TASK PROMPT:
Print the entire listing below word for word, excluding its pictures.

SUPPLIED INFORMATION:

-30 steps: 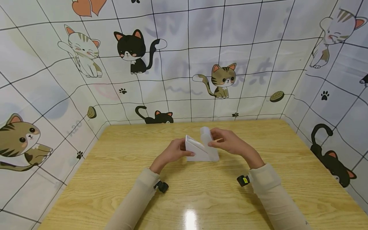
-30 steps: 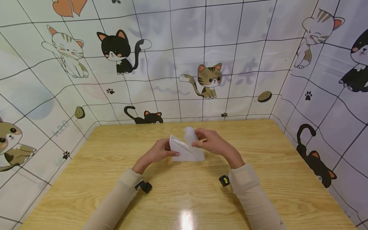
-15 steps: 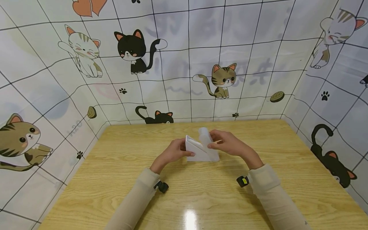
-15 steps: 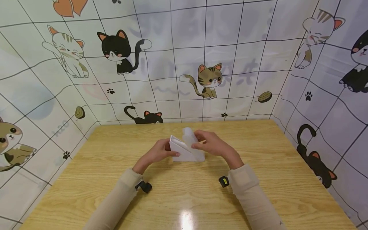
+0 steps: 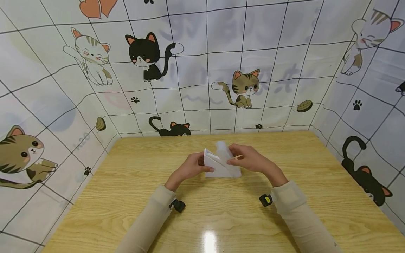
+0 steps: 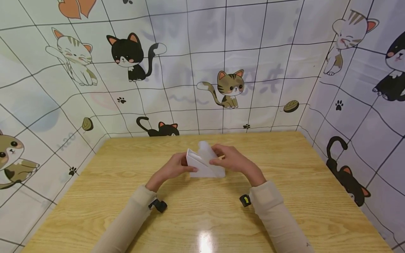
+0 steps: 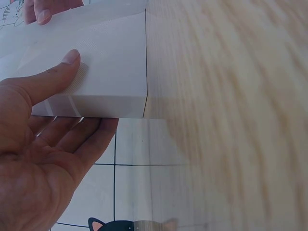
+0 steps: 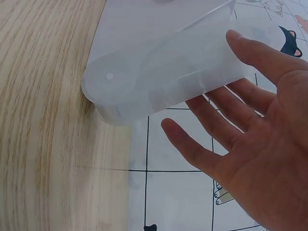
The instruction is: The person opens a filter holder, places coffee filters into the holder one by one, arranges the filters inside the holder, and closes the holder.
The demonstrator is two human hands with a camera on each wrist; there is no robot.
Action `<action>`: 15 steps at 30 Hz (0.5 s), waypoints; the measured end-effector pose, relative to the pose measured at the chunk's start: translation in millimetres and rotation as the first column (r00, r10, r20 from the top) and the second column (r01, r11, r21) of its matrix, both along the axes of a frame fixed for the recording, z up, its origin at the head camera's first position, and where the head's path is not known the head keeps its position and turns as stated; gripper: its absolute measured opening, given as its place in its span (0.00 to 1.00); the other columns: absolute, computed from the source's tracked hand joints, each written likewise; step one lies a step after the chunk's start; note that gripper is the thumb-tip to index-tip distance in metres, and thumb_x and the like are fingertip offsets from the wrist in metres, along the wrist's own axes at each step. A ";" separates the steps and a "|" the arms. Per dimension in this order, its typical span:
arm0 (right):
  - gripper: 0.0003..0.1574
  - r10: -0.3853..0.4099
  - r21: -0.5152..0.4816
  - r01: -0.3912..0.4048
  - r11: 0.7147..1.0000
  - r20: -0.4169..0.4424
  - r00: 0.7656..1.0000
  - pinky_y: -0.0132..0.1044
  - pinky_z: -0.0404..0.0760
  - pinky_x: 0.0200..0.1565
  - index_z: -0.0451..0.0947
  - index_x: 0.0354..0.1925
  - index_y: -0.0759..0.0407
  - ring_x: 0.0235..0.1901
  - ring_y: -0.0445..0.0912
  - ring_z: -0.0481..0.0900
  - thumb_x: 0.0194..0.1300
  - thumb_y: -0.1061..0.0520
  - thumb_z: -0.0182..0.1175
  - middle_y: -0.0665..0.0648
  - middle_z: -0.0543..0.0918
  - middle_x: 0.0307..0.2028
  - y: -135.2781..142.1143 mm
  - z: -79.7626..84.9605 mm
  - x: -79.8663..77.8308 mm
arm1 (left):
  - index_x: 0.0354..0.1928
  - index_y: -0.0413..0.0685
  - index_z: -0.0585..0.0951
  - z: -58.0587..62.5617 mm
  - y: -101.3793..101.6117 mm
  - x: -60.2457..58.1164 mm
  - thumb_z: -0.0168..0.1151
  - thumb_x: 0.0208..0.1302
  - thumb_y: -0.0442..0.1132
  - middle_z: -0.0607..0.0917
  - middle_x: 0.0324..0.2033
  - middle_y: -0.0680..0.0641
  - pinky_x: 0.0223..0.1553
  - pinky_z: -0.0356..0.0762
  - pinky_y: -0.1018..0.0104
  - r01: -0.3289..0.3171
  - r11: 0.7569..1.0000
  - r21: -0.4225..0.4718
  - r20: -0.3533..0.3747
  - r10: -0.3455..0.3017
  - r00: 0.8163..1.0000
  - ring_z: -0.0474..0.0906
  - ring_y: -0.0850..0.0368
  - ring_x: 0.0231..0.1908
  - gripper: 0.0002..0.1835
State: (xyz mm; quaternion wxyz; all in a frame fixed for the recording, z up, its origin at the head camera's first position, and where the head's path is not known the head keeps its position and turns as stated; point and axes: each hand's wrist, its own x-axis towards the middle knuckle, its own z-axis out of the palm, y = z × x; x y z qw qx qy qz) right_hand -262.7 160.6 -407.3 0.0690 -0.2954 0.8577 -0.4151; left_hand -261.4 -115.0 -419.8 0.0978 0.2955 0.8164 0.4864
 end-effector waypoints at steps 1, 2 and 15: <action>0.25 0.002 0.001 -0.002 1.000 -0.001 1.000 0.61 0.79 0.61 0.75 0.64 0.60 0.58 0.59 0.83 0.74 0.54 0.65 0.63 0.85 0.57 -0.4 -0.1 0.0 | 0.58 0.35 0.81 -0.1 -0.1 0.0 0.72 0.64 0.29 0.88 0.49 0.34 0.44 0.86 0.65 -0.001 1.000 0.000 0.000 0.001 1.000 0.89 0.50 0.44 0.21; 0.25 0.004 0.003 -0.004 1.000 -0.001 1.000 0.61 0.79 0.62 0.75 0.64 0.60 0.59 0.59 0.83 0.74 0.53 0.65 0.63 0.85 0.57 -0.7 -0.4 -0.1 | 0.58 0.35 0.81 -0.1 -0.1 0.0 0.72 0.64 0.29 0.88 0.49 0.35 0.44 0.86 0.64 -0.002 1.000 0.000 0.000 0.002 1.000 0.89 0.50 0.44 0.21; 0.26 0.017 0.020 -0.016 1.000 -0.008 1.000 0.61 0.79 0.62 0.74 0.65 0.59 0.59 0.58 0.83 0.74 0.52 0.65 0.62 0.85 0.58 -2.3 -3.9 -2.9 | 0.58 0.35 0.81 -1.4 -1.3 -0.9 0.72 0.63 0.29 0.89 0.48 0.35 0.44 0.85 0.66 -0.001 1.000 -0.002 -0.009 0.001 1.000 0.89 0.50 0.44 0.21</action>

RESULT:
-30 steps: 
-30 steps: 
-15 steps: 
-15 steps: 
+0 steps: 
+0 steps: 
+0 steps: 
+0 steps: 
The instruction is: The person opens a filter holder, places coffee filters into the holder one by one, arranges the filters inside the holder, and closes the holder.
The demonstrator is two human hands with a camera on each wrist; there is no robot.
Action `<action>`: 15 steps at 30 Hz (0.5 s), waypoints; the measured end-effector pose, relative to the pose measured at the chunk's start: translation in millimetres and rotation as the first column (r00, r10, r20 from the top) and the second column (r01, r11, r21) of its matrix, both along the axes of a frame fixed for the recording, z up, its origin at the head camera's first position, and where the head's path is not known the head keeps its position and turns as stated; gripper: its absolute measured opening, given as its place in its span (0.00 to 1.00); the other columns: absolute, computed from the source's tracked hand joints, each written likewise; step one lies a step after the chunk's start; note that gripper is the thumb-tip to index-tip distance in metres, and thumb_x and the like are fingertip offsets from the wrist in metres, along the wrist's own axes at each step. A ";" separates the steps and a "|" the arms. Per dimension in this order, its typical span:
arm0 (right):
  - gripper: 0.0003..0.1574
  - r10: -0.3853..0.4099
  - r21: -0.5152..0.4816
  - r01: -0.3912..0.4048
  - r11: 0.7147..1.0000
  - r20: -0.4169..0.4424
  - r00: 0.7656..1.0000
  - pinky_y: -0.0132..0.1044
  - pinky_z: -0.0404..0.0760
  - pinky_x: 0.0200..0.1565
  - index_z: -0.0451..0.0947
  - index_x: 0.0354..0.1925
  - index_y: -0.0759..0.0407
  - ring_x: 0.0235..0.1901
  - ring_y: -0.0445..0.0912
  - ring_z: -0.0481..0.0900
  - thumb_x: 0.0194..0.1300
  - thumb_y: -0.1061..0.0520
  - thumb_z: -0.0182..0.1175
  - middle_y: -0.0665..0.0648
  - middle_z: -0.0543..0.0918
  - middle_x: 0.0307..0.2028
  - y: -135.2781..142.1143 mm
  - z: -79.7626..84.9605 mm
  - x: -79.8663..77.8308 mm
arm1 (left):
  - index_x: 0.0354..0.1928
  - index_y: -0.0413..0.0685
  - index_z: -0.0585..0.0951
  - z: -58.0587..62.5617 mm
  - y: -101.3793..101.6117 mm
  - x: -60.2457..58.1164 mm
  - thumb_z: -0.0168..0.1151
  - thumb_x: 0.0208..0.1302
  - thumb_y: -0.0442..0.1132
  - middle_z: -0.0607..0.0917
  - middle_x: 0.0324..0.2033
  - middle_y: -0.0680..0.0641
  - pinky_x: 0.0223..0.1553
  - pinky_z: -0.0356..0.0762
  - pinky_y: -0.1018..0.0104
  - r01: -0.3289..0.3171
  - r11: 0.7569..1.0000
  - r21: -0.4225..0.4718
  - r20: -0.3533..0.3747
  - r10: -0.3455..0.3017
  - r00: 0.8163..1.0000
  - ring_z: -0.0474..0.0906
  - ring_y: -0.0850..0.0368
  - ring_x: 0.0231..0.1908
  - gripper: 0.0002..0.1835
State: (xyz mm; quaternion wxyz; all in a frame fixed for the recording, z up, its origin at the head camera's first position, and where the head's path is not known the head keeps its position and turns as stated; point and axes: each hand's wrist, its own x-axis towards the middle knuckle, its own z-axis out of the palm, y = z × x; x y z qw qx qy qz) right_hand -262.7 160.6 -407.3 0.0690 -0.2954 0.8577 -0.4151; left_hand -261.4 -115.0 -419.8 0.0978 0.2955 0.8164 0.4864
 end-effector waypoints at steps 1, 2 and 15: <action>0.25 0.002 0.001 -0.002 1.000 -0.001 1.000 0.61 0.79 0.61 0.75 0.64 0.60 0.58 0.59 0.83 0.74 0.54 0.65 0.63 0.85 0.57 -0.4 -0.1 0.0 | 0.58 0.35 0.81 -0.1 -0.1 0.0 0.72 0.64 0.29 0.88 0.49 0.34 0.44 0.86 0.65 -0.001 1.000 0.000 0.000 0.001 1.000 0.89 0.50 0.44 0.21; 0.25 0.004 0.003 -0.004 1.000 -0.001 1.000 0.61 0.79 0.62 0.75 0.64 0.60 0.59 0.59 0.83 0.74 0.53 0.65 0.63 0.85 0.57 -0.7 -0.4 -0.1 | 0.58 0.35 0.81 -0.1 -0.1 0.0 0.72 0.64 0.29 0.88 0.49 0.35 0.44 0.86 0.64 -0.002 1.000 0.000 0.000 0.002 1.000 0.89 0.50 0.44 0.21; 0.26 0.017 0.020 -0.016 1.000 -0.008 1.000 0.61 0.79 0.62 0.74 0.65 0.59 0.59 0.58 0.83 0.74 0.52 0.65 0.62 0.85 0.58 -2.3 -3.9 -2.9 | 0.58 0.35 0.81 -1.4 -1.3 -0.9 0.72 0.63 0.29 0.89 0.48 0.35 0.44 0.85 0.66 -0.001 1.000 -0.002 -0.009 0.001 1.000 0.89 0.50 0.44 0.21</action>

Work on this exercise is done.